# Modem detect / setup question

## SAngeli

Hi,

I have always installed Gentoo on PC with LAN.

This is my first time I have a Modem and not a NIC.

I wish to ask the following:

1) Yes, I detect the modem through lspci

Example: 

```
0000:00:0b.0 Communication controller: Analog Devices SM56 PCI modem

   Subsystem: Analog Devices SM56 PCI modem

   Flags: bus master, medium devsel, latency 32, IRQ 5

   Memory at dc000000 (32-bit, prefetchable) [size=256]

   Capabilities: <available only to root>
```

How do I find its corresponding module? If no module is found, what should I do?

2) Is there a list of modems that are compatible with Linux / Gentoo so that before purchasing one I can verify its compatibility?

3) In menuconfig (kernel) where is the modem section? I could not find it.

4) Under Gentoo handbook, where does it explain how to setup a dial-up account/connection?

Thank you very much for your answers.

Spiro

----------

## adaptr

1. Using a modem to try to install Gentoo will take a loooong time, make no mistake!

2. What you have may very well be a winmodem, aka a softmodem, aka not a modem at all, in which case it won't work - ever.

3. try searching for linmodems, winmodems, and the pci id database.

Note that you may have more luck with the data that's printed on the card, since many modem manufacturers don't advertise the chipset used, I tried it for a few minutes and found nothing AD related.

----------

## SAngeli

Hi,

Is it true that External modems are compatible with Linux?

thank you,

Spiro

----------

## adaptr

Yes, any modem you connect to a normal serial port will work.

----------

## SAngeli

Hi adaptr,

 *Quote:*   

> Using a modem to try to install Gentoo will take a loooong time, make no mistake! 

 

Yes, I agree.  No, I will use an Ethernet Card and use my ADSL for setup.

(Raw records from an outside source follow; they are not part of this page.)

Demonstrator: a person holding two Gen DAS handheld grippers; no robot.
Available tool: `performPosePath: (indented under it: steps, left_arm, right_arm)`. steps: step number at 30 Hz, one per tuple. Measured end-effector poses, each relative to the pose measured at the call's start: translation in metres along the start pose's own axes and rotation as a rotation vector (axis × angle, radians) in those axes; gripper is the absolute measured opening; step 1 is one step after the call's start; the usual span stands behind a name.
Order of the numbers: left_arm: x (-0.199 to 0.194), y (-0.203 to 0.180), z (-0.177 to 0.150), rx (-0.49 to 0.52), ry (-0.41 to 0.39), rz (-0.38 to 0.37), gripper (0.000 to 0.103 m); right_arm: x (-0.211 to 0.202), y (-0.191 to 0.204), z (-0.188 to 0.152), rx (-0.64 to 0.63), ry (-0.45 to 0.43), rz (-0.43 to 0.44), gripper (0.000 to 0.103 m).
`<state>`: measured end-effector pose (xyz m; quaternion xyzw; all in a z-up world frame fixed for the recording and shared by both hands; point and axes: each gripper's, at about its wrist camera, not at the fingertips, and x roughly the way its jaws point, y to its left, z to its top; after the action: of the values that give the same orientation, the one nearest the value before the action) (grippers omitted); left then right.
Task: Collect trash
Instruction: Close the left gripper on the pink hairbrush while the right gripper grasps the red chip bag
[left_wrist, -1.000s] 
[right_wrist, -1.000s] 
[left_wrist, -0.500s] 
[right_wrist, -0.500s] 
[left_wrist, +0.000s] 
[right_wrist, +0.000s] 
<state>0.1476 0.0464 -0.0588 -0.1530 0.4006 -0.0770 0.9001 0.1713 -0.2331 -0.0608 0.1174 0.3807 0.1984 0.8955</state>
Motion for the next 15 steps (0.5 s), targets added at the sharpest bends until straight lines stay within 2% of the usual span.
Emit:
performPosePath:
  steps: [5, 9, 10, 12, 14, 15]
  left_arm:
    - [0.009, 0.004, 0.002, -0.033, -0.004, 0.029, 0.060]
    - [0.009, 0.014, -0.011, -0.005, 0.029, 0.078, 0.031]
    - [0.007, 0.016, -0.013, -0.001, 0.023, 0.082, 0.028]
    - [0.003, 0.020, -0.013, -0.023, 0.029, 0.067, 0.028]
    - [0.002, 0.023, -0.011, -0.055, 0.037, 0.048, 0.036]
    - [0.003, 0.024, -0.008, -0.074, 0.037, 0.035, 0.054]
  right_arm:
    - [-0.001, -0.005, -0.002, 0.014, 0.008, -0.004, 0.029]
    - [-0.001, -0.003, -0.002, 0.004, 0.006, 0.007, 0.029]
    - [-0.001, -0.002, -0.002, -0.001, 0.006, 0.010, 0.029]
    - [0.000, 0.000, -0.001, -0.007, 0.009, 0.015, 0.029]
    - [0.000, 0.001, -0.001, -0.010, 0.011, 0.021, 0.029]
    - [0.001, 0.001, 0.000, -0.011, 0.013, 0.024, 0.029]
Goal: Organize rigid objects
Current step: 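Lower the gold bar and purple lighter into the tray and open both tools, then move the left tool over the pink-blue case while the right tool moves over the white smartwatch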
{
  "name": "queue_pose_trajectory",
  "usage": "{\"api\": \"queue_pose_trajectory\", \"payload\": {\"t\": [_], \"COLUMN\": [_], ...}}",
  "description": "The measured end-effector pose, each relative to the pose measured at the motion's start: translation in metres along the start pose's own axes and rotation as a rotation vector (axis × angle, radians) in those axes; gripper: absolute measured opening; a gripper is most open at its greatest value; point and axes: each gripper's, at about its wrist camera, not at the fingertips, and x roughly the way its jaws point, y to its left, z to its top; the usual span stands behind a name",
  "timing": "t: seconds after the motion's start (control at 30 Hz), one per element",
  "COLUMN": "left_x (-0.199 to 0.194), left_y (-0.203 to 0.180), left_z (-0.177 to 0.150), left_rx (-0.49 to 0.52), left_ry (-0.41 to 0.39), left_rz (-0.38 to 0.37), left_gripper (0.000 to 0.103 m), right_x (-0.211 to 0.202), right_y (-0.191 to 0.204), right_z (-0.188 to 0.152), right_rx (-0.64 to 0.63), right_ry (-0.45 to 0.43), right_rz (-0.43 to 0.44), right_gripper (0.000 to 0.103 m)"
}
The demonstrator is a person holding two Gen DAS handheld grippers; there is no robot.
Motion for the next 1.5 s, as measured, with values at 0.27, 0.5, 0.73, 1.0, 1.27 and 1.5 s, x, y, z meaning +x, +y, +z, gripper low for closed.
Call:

When the PC is completed, I will install the modem so that it is ready to be used.

But, thanks for the tip. It might happend that not having a bit of experience, someone would try to install Gentoo over a modem.  :Wink: 

Although it might be a bit more expensive, could it be better to just get an external modem and that's it?

It seems too complicated to search for a PCI internal modem that perhaps would work.

As external, thou it must be serial and not USB. Correct?

Please where is the section, if any, for the kernel configuration of the modem (perhaps it does not exist)?

Also, is there in Gentoo or elsewhere, a howto to configure both the modem and the dial-up connection?

Could you please explain what aka means? Doing some readins, it seems aka rockwell is a good one.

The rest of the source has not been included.